MUMBAI: What on earth do condoms have to do with action movies? Plenty!
Condoms are used in large quantities while shooting action scenes showing the villain or the hero with blood oozing out of their "wounds" after being fired at. While canning such scenes, "blood" filled condoms are strapped around the bodies of the stuntmen with tiny crackers attached to them through invisible wires.
When the hero "fires" at the villain, the action director's assistants who follow the performers from the periphery press a remote control button. The crackers burst, the condoms tear and the "blood" comes spilling out.
The scene may last only a few seconds on the screen, but prior to shooting, the stuntmen have to rehearse it a number of times to ensure proper synchronisation between the firing of the gun and the pressing of the remote.
Most Bollywood action coordinators prefer imported condoms because they do not get accidentally ruptured when the individual being shot at has to jump, tumble or roll down as the situation demands.
According to Gurbachan Singh, who assisted much sought after action director Veeru Devgan in the 1980s-90s, villains carried switches in their pockets before the advent of remotes and manually worked these when fired at.
"It was a clumsy affair, and most often, the desired effect could not be achieved. Therefore, audiences could detect how fake the scenes were," Singh said.
He revealed that before condoms came on the scene, tiny balloons were used during action sequences.
"But the balloons used to breach at unlikely moments, calling for repeated re-takes. I do not know who introduced condoms for action scenes, but they have proved to be good substitutes for balloons," Singh said.
Mohan Baggad, who began his career as Devgan's assistant and later became an independent action director, said: "Though the technology now used in Bollywood is far improved from what it was a decade ago, make-shift devices innovated by action directors still come in handy while shooting fights and other thriller scenes.
"Computer graphics cannot replicate everything. Of course, the sequence of blood spilling out of an injured man can be projected through computer graphics, but the end result looks artificial.

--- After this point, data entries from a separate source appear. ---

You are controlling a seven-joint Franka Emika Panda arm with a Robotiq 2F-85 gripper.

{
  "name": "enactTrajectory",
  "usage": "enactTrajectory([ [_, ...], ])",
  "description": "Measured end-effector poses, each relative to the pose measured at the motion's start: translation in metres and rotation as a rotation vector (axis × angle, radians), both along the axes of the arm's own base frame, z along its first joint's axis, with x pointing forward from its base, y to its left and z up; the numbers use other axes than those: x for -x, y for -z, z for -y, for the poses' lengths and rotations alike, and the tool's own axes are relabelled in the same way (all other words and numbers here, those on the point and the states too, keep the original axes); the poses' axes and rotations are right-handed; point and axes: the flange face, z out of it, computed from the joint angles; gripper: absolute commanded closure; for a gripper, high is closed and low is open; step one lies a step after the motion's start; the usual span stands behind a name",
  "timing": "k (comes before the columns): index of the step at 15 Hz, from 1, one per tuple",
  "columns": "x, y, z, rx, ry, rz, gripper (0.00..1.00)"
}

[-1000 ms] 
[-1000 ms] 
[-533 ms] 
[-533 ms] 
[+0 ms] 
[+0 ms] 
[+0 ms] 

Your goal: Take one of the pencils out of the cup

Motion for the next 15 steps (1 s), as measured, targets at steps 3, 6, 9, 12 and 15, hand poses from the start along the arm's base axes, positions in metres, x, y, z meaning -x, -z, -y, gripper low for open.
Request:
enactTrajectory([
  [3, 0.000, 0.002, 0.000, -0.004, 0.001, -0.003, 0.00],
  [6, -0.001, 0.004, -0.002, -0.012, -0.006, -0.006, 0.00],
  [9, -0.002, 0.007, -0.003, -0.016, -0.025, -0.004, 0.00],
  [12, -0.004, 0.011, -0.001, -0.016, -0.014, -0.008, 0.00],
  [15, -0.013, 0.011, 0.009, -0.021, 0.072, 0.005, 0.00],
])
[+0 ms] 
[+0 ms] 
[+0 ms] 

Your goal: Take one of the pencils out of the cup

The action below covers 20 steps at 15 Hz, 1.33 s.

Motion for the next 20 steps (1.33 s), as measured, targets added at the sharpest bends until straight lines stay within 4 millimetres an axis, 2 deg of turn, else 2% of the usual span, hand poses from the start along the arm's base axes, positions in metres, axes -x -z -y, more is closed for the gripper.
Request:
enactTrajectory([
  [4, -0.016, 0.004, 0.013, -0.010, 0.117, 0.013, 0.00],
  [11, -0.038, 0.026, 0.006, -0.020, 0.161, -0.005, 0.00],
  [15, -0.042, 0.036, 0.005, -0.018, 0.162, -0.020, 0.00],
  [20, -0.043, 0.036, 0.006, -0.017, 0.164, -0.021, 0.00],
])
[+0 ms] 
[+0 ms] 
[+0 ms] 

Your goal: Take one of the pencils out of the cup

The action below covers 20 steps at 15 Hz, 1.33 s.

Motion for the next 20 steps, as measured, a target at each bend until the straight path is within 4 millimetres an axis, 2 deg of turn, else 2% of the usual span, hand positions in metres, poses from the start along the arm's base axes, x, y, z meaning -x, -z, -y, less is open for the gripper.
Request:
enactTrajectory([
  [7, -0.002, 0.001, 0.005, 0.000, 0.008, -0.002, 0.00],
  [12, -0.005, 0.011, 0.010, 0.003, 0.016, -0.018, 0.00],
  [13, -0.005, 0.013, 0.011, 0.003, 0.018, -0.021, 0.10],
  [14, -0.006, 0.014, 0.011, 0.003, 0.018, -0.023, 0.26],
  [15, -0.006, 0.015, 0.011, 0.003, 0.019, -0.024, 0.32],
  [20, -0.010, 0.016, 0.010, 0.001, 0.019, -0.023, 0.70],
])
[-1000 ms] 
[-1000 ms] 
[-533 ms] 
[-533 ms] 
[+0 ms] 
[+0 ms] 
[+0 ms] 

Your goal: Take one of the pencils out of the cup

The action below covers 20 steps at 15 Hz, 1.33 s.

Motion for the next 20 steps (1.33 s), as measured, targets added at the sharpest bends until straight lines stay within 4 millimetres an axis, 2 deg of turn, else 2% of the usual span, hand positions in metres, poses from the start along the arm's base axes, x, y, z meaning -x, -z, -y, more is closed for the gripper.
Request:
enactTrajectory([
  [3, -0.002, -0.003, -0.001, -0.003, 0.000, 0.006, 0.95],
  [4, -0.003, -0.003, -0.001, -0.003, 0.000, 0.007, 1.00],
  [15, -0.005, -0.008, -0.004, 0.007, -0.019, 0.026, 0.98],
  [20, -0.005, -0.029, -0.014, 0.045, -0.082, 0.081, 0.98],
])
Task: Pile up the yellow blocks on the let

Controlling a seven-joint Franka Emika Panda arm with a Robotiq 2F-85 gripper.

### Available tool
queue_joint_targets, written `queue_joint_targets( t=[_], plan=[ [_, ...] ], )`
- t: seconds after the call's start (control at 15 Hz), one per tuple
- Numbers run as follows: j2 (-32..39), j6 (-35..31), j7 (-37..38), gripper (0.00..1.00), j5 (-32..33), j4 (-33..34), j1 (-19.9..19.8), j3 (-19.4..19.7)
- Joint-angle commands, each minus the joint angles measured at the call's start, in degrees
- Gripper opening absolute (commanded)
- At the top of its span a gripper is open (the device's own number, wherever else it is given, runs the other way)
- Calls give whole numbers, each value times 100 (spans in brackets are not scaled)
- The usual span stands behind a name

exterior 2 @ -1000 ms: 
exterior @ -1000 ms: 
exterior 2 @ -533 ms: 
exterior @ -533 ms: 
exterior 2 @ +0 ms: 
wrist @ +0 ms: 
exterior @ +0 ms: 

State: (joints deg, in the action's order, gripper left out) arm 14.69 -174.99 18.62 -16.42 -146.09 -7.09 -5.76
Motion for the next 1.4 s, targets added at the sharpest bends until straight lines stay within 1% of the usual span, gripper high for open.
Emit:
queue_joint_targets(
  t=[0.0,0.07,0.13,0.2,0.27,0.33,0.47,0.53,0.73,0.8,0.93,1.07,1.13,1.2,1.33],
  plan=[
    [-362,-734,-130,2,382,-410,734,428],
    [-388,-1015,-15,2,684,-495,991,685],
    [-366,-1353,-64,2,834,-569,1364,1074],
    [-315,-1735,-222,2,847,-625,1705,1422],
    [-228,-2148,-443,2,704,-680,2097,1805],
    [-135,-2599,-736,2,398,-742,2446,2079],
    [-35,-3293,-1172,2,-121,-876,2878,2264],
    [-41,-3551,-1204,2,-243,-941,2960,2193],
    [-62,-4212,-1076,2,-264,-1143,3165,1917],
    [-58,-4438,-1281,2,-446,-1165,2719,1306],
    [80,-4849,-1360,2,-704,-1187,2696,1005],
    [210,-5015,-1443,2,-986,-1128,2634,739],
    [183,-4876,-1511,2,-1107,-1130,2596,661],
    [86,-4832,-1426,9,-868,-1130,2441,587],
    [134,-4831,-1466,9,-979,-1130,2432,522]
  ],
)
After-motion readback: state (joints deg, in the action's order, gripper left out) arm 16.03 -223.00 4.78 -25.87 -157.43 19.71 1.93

"The use of condoms in such scenes is a tested practice. Here again, only an expert cinematographer and editor can make such scenes look real on the screen," Baggad said.
While taking part in action scenes, don't stuntmen get injured when the crackers burst on their bodies?
"Only small crackers are used and so nobody gets seriously injured. There may be little abrasions, but those are tolerable, or one can say, they are the hazards of the trade. And it is a minor hazards when compared against other hazards stuntmen face while shooting," Singh said.
"Yes, sometime accidents do occur. In such cases, apart from the producers, the association of the stuntmen bear the medical expenses," he added.